T'sais quand ça te tente pas de t'habiller, ni de trop te peigner, mais que t'as des courses à faire et que t'as le goût de profiter du soleil de la matinée, surtout qu'ils annoncent de la pluie (ou de la neige, tu sais pus trop) en fin de journée, eh ben y'a pas trois mille solutions. J'ai opté pour la simplicité, ce matin: j'ai remonté mes cheveux et les ai pris au piège dans une pince, ai gardé mes lunettes, j'ai enfilé mes pantalons kaki 7/8 par-dessus mon bas de pyjama, ai gardé mes gros bas, mis mes bottes d'hiver, des mitaines, un foulard, mon manteau d'octobre-novembre, pris un sac réutilisable, puis je suis sortie comme ça. Je devais être cu-te! Je me suis promenée d'un pas décidé, suis allée à la banque, acheter du pain et autres babioles comestibles, et ça m'a plu, cette sortie. J'ai ensuite regagné mon espace, ai raté légèrement mes nouilles au fromage et saucisses, et ça n'a pas été trop long que l'espèce de fumée qui m'empêche d'avoir la force de même parler m'a réenveloppée. Bof. Ç'a été un court instant de liberté et de plénitude, mais un instant pareil, un instant juste pour moi, où avoir l'air ridicule m'a drôlement apaisée.











mardi 11 novembre 2008




Le chat vient de grimper tout en haut des armoires de cuisine. Il s'installe pour piquer un roupillon, qui se prolongera sûrement jusque tard en après-midi. Tout probable que j'irai faire de même dans quelques heures, en lui laissant les hauteurs, car je me contenterai fort bien de mon lit.

Une brassée de foncé toute propre m'attend pour que je l'étende. C'est calme d'un coup dans l'appart, Henriette-Lamontagne-la-laveuse a arrêté de se plaindre. Je m'entends me demander à quoi penser...

Tiens, je vais mettre un peu de Gorillaz. Question d'assourdir un peu cette journée de congé gracieuseté de MHV. Je viens de me rappeler que j'ai oublié de prendre mon médicament, ce matin. J'y cours...

L'effet est rarement immédiat, hein. C'est plutôt un estompement. À force d'en avaler, on ne sent PLUS RIEN. On mélange tout. Et on devient fou. Pour vrai.

Ce qui serait thérapeutique? Partir pour la Suède. Ou visiter Prague, puis pouvoir terminer mon roman. Dormir, dormir, durant vingt jours d'affilée. Regarder Ignacio regarder dehors et s'exciter devant un écureuil qui fait le funambule sur la rampe du balcon. Mais ça, je le fais déjà. Je retourne à mes fantasmes: mentir, lui dire qu'il n'est pas le centre de mon univers, rencontrer un diable de Tasmanie, me perdre dans une pyramide en Égypte, faire l'urbaine à New York et/ou Boston. Il doit bien y avoir quelque part un organisme qui commandite des voyages pour dépressives-détraquées-suicidaires-plus-trop-en-rémission? Oui? J'y adhère MAINTENANT.

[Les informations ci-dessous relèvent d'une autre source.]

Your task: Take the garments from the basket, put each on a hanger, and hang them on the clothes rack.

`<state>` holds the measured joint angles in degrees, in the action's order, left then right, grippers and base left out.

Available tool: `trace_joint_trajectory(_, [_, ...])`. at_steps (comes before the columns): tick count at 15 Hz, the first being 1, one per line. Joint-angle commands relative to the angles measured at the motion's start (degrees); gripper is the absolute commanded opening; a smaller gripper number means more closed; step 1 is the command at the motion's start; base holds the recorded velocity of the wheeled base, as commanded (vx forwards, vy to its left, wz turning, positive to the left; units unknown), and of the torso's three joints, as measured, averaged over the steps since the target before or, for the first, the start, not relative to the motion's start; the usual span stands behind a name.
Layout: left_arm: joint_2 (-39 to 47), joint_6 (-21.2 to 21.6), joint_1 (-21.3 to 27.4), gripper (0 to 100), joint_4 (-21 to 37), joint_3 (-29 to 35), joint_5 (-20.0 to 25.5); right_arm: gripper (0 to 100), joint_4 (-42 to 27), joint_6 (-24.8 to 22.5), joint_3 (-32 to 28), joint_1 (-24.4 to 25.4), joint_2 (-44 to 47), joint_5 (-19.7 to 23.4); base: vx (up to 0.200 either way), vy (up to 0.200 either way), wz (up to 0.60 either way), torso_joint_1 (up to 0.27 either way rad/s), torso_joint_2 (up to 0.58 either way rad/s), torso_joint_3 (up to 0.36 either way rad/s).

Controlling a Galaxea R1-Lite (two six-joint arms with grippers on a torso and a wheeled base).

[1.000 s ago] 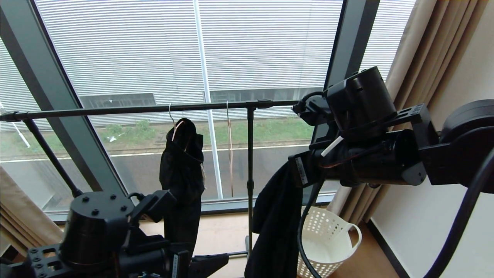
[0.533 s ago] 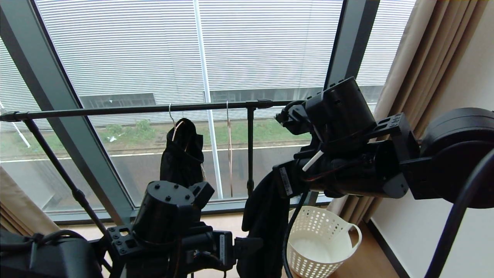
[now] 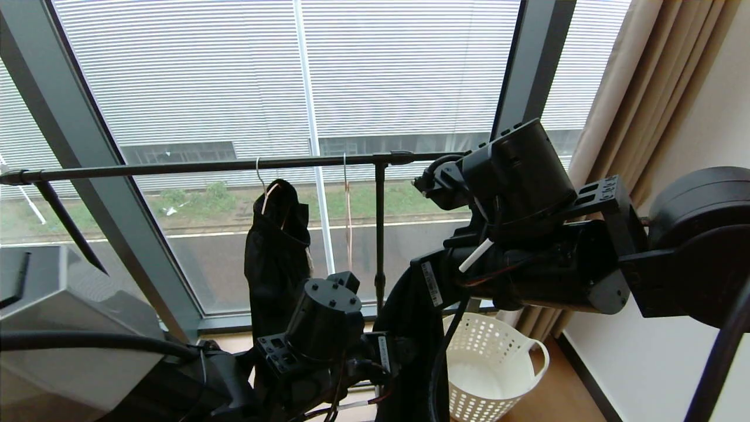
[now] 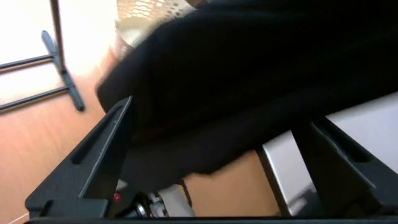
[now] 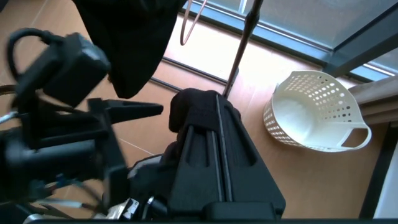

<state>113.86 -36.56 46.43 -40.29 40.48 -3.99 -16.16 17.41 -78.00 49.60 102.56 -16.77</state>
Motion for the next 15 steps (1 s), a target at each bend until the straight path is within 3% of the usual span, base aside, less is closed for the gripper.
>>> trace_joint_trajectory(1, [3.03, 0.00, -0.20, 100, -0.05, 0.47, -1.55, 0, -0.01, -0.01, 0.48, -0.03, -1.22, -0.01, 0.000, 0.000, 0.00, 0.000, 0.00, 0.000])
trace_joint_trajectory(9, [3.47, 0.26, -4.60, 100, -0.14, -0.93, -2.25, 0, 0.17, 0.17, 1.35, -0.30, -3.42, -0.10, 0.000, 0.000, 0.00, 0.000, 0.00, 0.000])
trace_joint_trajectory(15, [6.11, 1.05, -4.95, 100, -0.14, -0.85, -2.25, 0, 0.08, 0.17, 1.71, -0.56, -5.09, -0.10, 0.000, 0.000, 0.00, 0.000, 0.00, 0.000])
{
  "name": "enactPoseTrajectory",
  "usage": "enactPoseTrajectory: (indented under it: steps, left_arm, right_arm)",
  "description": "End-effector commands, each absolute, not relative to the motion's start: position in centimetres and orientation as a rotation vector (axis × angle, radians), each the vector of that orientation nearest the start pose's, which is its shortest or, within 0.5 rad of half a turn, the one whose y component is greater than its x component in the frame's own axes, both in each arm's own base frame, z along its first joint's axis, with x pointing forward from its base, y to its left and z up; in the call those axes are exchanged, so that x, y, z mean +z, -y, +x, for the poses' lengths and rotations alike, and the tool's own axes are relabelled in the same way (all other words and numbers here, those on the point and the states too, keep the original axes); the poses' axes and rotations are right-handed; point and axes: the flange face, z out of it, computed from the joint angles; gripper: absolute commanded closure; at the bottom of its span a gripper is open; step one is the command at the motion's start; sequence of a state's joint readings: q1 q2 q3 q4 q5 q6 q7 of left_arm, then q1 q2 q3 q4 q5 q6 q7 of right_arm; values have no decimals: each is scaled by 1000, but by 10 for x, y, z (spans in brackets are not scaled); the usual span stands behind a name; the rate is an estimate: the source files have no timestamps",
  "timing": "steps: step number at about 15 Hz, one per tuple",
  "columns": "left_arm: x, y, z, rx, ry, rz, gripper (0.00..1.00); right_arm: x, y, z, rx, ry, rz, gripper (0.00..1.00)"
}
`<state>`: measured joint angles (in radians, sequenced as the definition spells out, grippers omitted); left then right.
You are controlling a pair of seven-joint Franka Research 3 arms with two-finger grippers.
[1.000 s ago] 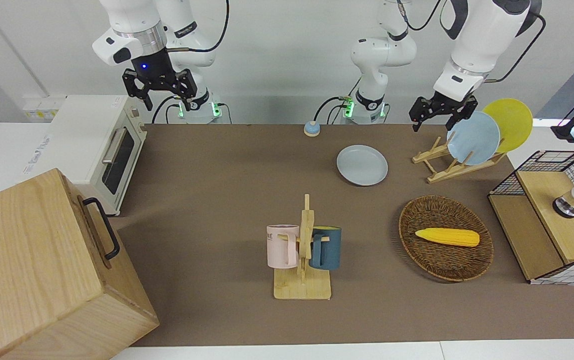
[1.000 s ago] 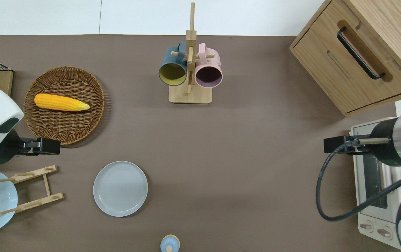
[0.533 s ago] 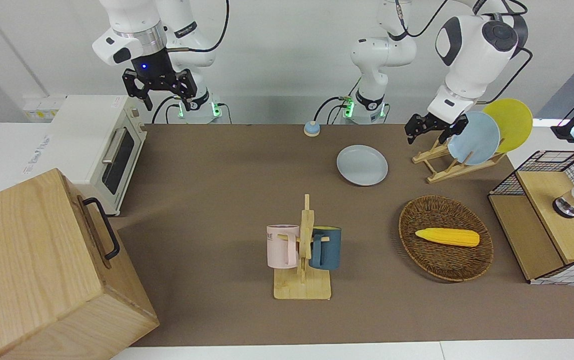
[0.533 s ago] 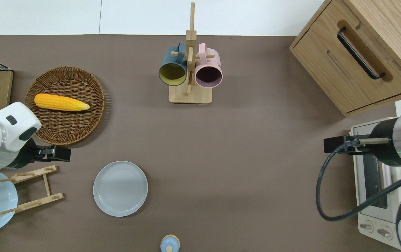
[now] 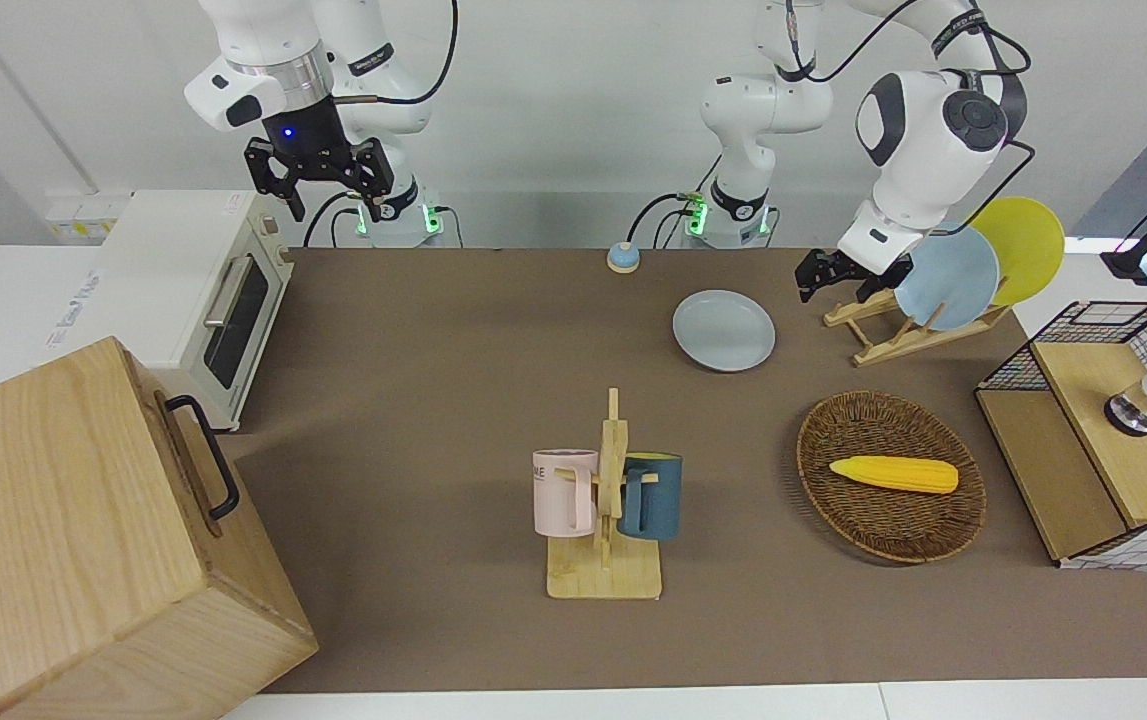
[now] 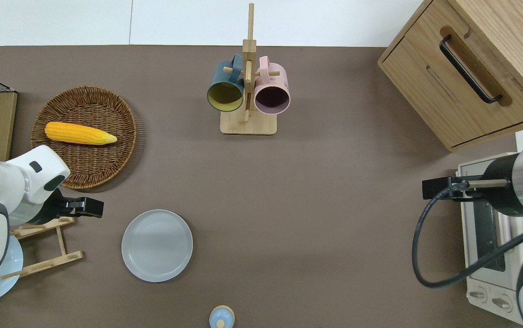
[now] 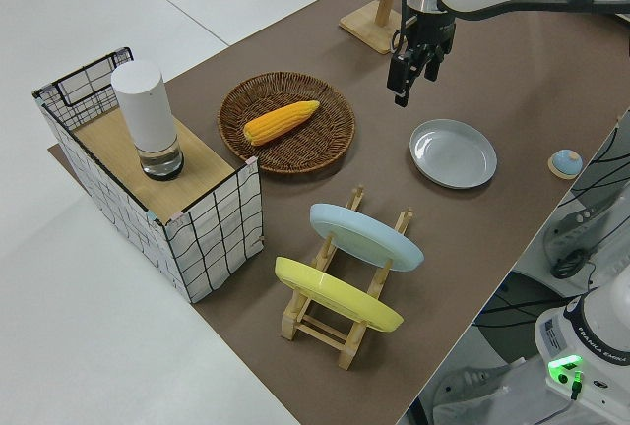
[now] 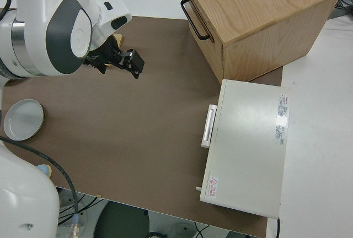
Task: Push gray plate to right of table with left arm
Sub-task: 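Move the left gripper down to the edge of the gray plate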
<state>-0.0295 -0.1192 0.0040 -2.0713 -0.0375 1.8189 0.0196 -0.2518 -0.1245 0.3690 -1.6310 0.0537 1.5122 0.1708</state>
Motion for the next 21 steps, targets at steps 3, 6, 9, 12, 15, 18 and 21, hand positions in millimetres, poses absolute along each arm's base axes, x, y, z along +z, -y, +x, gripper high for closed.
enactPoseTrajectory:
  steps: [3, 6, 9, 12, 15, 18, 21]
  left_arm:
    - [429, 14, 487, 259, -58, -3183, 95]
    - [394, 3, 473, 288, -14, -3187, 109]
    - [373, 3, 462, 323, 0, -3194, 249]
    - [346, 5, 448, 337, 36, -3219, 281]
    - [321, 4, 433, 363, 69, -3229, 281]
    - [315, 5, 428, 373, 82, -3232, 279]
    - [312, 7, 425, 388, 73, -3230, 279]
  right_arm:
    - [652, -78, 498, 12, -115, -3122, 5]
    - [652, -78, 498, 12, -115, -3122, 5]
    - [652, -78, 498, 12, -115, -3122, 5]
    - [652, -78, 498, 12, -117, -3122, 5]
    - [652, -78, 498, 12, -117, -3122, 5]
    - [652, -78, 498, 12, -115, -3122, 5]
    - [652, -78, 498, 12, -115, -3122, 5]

J'ai envie de rire. Je vais me moquer de tout ça. J'utilise désormais le terme «tout ça» pour désigner ce qui me prend, faute de trouver d'autres mots. Parce que ça ne m'arrive pas, vraiment. Je ne suis pas à plaindre. Il y a pire que moi, et il y a mieux. Ça me prend, tout simplement, et je me trouve prise, justement. Tout ça jusqu'à une prochaine fois.

Vivez, braves gens, tandis que je vous regarderai aller. Je vous rejoins sans plus trop de délais.